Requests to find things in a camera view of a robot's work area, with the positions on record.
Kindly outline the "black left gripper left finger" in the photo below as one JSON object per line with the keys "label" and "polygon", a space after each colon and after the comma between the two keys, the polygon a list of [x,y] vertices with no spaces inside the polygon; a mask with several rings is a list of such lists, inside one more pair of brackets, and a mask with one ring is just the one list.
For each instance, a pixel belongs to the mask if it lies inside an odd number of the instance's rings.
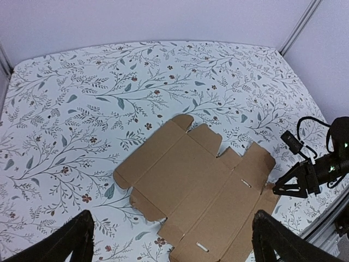
{"label": "black left gripper left finger", "polygon": [[92,261],[94,220],[88,210],[65,223],[50,236],[5,261]]}

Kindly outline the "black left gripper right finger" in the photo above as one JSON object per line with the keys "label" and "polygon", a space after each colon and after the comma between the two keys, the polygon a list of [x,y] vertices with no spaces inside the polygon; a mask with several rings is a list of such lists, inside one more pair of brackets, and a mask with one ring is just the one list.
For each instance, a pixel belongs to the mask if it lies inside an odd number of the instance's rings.
{"label": "black left gripper right finger", "polygon": [[306,242],[264,210],[252,222],[252,247],[256,261],[338,261],[338,258]]}

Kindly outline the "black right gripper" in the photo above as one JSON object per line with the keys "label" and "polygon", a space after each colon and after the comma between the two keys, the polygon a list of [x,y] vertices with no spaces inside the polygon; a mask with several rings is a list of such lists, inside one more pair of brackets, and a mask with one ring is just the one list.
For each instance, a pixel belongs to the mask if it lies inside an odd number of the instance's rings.
{"label": "black right gripper", "polygon": [[336,187],[348,174],[348,158],[321,157],[311,162],[295,164],[280,177],[272,191],[275,195],[307,198],[308,194],[320,194],[320,185]]}

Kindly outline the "brown cardboard box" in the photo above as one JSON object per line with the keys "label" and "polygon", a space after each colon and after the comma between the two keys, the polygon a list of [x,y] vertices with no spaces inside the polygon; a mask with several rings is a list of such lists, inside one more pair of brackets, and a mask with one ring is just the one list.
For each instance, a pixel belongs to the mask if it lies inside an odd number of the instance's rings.
{"label": "brown cardboard box", "polygon": [[220,152],[220,134],[193,117],[167,121],[124,160],[113,177],[131,188],[130,203],[148,221],[164,219],[158,234],[172,245],[171,261],[245,261],[252,220],[272,213],[278,197],[267,179],[271,154],[252,143],[244,155]]}

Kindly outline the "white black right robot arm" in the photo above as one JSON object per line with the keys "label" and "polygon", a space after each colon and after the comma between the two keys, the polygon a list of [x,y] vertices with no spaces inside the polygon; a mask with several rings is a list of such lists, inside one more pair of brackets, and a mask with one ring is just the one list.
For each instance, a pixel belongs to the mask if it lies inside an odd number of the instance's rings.
{"label": "white black right robot arm", "polygon": [[[299,136],[300,124],[305,120],[313,120],[328,128],[326,148],[328,154],[318,158],[317,153]],[[273,193],[297,198],[307,198],[309,194],[320,194],[320,186],[336,187],[348,174],[348,117],[336,118],[331,125],[314,117],[302,117],[297,123],[297,135],[285,131],[282,141],[293,154],[304,158],[296,163],[284,176],[280,177]]]}
---
| YOUR ASSIGNMENT |
Print the records again exactly. Skip every picture.

| YOUR SOLUTION |
Requests to find things in a camera view of a robot's work area, with the positions on record.
Kindly outline the "black left gripper left finger" in the photo below as one JSON object per line with the keys "label" and "polygon", a space after each colon and after the comma between the two keys, the polygon a list of [x,y] vertices with no spaces inside the polygon; a mask with several rings is a list of such lists, inside one more pair of brackets, and a mask with one ring is just the one list.
For each instance, a pixel belongs to the mask if it lies inside an odd number of the instance's rings.
{"label": "black left gripper left finger", "polygon": [[92,261],[94,220],[88,210],[65,223],[50,236],[5,261]]}

Kindly outline the "black left gripper right finger" in the photo above as one JSON object per line with the keys "label" and "polygon", a space after each colon and after the comma between the two keys, the polygon a list of [x,y] vertices with no spaces inside the polygon; a mask with several rings is a list of such lists, inside one more pair of brackets, and a mask with one ring is just the one list.
For each instance, a pixel belongs to the mask if it lies inside an odd number of the instance's rings.
{"label": "black left gripper right finger", "polygon": [[306,242],[264,210],[252,222],[252,247],[256,261],[338,261],[338,258]]}

Kindly outline the "black right gripper" in the photo above as one JSON object per line with the keys "label" and "polygon", a space after each colon and after the comma between the two keys, the polygon a list of [x,y] vertices with no spaces inside the polygon; a mask with several rings is a list of such lists, inside one more pair of brackets, and a mask with one ring is just the one list.
For each instance, a pixel belongs to the mask if it lies inside an odd number of the instance's rings.
{"label": "black right gripper", "polygon": [[336,187],[348,174],[348,158],[321,157],[311,162],[295,164],[280,177],[272,191],[275,195],[307,198],[308,194],[320,194],[320,185]]}

Kindly outline the "brown cardboard box" in the photo above as one JSON object per line with the keys "label" and "polygon", a space after each colon and after the comma between the two keys, the polygon a list of [x,y] vertices with no spaces inside the polygon; a mask with several rings is a list of such lists, inside one more pair of brackets, and a mask with one ring is just the one list.
For each instance, a pixel belongs to the mask if it lies inside an odd number of the instance's rings.
{"label": "brown cardboard box", "polygon": [[220,152],[220,134],[193,117],[167,121],[124,160],[113,177],[131,188],[130,203],[148,221],[164,219],[158,234],[172,245],[171,261],[245,261],[252,220],[272,213],[278,197],[267,179],[271,154],[252,143],[244,155]]}

Kindly outline the "white black right robot arm" in the photo above as one JSON object per line with the keys "label" and "polygon", a space after each colon and after the comma between the two keys, the polygon a list of [x,y] vertices with no spaces inside the polygon; a mask with several rings is a list of such lists, inside one more pair of brackets, and a mask with one ring is just the one list.
For each instance, a pixel belongs to the mask if it lies inside an odd number of the instance's rings.
{"label": "white black right robot arm", "polygon": [[[299,136],[300,124],[305,120],[313,120],[328,128],[326,148],[328,154],[318,158],[317,153]],[[273,193],[297,198],[307,198],[309,194],[320,194],[320,186],[336,187],[348,174],[348,117],[336,118],[331,125],[314,117],[302,117],[297,123],[297,135],[285,131],[282,141],[293,154],[304,158],[296,163],[284,176],[280,177]]]}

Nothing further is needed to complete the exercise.